* _Task instructions_: There should be no pictures in your answer, only an exact copy of the lines from the one with "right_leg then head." through the end of the material.

* _Dataset excerpt_:
************

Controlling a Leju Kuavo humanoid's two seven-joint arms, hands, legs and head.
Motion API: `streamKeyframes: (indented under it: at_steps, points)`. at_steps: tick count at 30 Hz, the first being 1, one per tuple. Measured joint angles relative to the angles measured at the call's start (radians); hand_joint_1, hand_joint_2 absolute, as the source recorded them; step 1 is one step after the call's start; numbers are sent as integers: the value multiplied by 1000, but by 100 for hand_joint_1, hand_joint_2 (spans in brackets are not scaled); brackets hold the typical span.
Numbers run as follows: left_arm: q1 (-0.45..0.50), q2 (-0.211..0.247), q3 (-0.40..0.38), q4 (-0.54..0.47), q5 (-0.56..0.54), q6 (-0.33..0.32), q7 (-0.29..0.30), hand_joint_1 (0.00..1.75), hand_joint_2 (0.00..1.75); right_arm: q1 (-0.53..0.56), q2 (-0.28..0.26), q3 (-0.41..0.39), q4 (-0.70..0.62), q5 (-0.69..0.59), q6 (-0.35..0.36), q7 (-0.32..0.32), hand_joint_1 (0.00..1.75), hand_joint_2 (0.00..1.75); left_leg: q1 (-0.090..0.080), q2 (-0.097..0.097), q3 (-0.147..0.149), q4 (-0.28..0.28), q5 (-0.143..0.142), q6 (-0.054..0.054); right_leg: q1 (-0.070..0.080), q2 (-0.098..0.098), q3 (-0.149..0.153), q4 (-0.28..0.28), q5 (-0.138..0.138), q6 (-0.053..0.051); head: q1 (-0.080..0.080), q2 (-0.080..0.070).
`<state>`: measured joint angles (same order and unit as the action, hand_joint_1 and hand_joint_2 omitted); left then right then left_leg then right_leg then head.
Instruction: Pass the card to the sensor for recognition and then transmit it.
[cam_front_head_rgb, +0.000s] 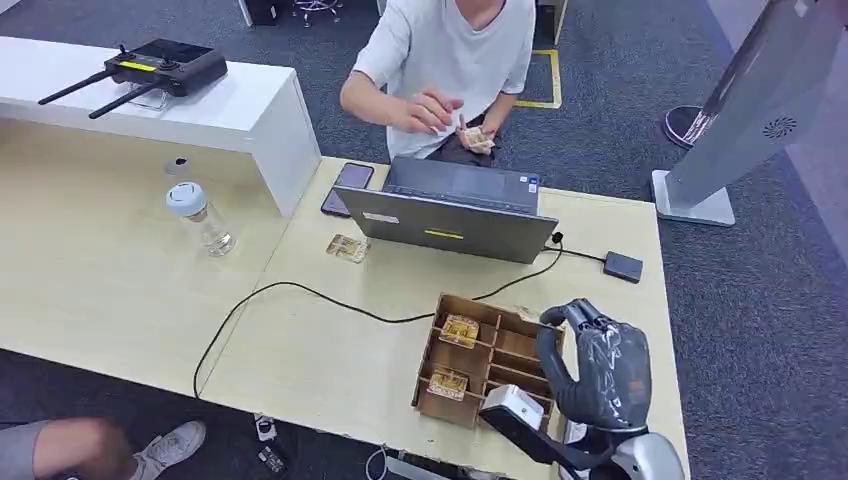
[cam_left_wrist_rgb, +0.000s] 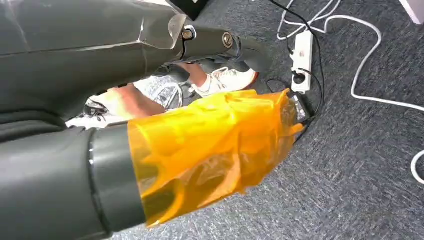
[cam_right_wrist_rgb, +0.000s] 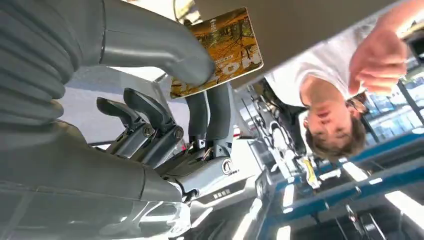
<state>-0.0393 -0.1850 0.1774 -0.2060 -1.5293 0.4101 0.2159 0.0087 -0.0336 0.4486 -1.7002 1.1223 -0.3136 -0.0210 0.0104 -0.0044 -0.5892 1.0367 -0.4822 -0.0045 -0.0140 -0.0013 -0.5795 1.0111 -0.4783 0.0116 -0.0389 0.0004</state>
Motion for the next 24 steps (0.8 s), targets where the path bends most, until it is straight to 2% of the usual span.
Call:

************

* _Exercise response_:
`<state>`: measured joint angles (same order and unit as the action, hand_joint_1 and hand_joint_2 omitted); left then right then left_leg then right_leg then head.
Instruction: Pass the card to the sensor for recognition and then transmit it.
[cam_front_head_rgb, +0.000s] 
[cam_left_wrist_rgb, +0.000s] 
[cam_right_wrist_rgb, +0.000s] 
<state>-0.0393 -0.1850 0.1774 -0.2060 -1.5293 0.4101 0.2159 0.0087 -0.0336 0.4486 -1.7002 1.1223 -0.3136 -0.0210 0.0104 -0.0044 -0.5892 1.0367 -0.4822 -0.0045 -0.0140 -0.0013 -0.5795 1.0111 -0.4783 0.0116 -0.0389 0.0004</state>
Motion for the next 24 steps (0.8 s), targets where the path bends most, until it is straight to 2% of the usual span.
Call:

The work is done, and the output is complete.